Each line from the start of the listing below through the line containing "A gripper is" should be reproduced exactly, with no others.

─── DATA ───

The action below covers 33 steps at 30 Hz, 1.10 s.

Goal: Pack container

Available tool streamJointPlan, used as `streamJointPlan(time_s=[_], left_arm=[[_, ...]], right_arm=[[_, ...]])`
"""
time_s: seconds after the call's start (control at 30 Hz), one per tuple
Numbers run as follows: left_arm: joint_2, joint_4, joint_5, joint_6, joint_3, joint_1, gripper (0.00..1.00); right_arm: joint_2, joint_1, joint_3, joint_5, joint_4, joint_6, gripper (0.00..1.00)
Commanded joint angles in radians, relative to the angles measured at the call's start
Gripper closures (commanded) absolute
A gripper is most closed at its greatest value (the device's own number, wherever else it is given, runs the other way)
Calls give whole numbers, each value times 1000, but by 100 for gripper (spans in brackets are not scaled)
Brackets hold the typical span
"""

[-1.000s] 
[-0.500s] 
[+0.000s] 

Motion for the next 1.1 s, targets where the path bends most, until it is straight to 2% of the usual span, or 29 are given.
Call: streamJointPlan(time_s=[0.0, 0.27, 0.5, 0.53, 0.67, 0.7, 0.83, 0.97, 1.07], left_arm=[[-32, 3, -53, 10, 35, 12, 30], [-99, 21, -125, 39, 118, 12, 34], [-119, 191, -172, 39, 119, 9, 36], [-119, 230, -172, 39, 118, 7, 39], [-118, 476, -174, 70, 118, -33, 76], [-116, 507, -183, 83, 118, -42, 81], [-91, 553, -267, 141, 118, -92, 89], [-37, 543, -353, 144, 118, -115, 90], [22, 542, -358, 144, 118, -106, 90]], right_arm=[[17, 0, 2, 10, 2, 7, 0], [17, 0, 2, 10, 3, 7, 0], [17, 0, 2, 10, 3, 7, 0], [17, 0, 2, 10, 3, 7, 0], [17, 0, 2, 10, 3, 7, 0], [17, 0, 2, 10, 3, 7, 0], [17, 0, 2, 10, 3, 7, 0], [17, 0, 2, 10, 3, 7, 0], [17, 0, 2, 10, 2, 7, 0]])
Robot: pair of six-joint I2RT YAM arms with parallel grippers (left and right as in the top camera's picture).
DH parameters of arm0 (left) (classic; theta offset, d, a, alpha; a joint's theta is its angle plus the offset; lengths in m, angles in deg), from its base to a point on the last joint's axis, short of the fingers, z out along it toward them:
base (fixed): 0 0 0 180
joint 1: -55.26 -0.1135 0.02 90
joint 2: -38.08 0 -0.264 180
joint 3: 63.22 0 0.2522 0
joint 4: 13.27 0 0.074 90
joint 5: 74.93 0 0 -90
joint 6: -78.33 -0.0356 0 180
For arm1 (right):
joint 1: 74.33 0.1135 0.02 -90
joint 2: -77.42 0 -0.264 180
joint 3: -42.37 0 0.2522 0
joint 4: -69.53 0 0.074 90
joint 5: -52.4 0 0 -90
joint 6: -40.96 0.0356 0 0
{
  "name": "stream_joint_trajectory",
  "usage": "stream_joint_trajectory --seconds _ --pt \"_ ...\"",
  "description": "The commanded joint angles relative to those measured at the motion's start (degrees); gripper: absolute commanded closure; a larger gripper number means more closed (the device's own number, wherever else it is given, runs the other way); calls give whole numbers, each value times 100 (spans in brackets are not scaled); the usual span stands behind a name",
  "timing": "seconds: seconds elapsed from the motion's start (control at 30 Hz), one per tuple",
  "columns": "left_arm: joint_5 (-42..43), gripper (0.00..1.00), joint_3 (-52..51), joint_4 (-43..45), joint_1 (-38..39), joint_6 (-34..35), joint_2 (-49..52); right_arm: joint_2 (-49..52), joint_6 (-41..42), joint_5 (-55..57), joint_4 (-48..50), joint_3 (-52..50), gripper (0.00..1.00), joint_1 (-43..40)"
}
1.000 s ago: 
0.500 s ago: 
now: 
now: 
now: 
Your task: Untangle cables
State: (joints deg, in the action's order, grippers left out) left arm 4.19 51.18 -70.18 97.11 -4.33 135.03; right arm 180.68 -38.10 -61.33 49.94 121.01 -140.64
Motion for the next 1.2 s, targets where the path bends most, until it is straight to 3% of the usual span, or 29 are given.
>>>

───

#### OUTPUT FOR THIS TASK
The action below covers 33 steps at 30 Hz, 1.10 s.

Goal: Pack container

Available tool streamJointPlan, used as `streamJointPlan(time_s=[_], left_arm=[[_, ...]], right_arm=[[_, ...]])`
"""
time_s: seconds after the call's start (control at 30 Hz), one per tuple
Numbers run as follows: left_arm: joint_2, joint_4, joint_5, joint_6, joint_3, joint_1, gripper (0.00..1.00); right_arm: joint_2, joint_1, joint_3, joint_5, joint_4, joint_6, gripper (0.00..1.00)
Commanded joint angles in radians, relative to the angles measured at the call's start
Gripper closures (commanded) absolute
A gripper is most closed at its greatest value (the device's own number, wherever else it is given, runs the other way)

The response to the exercise is complete.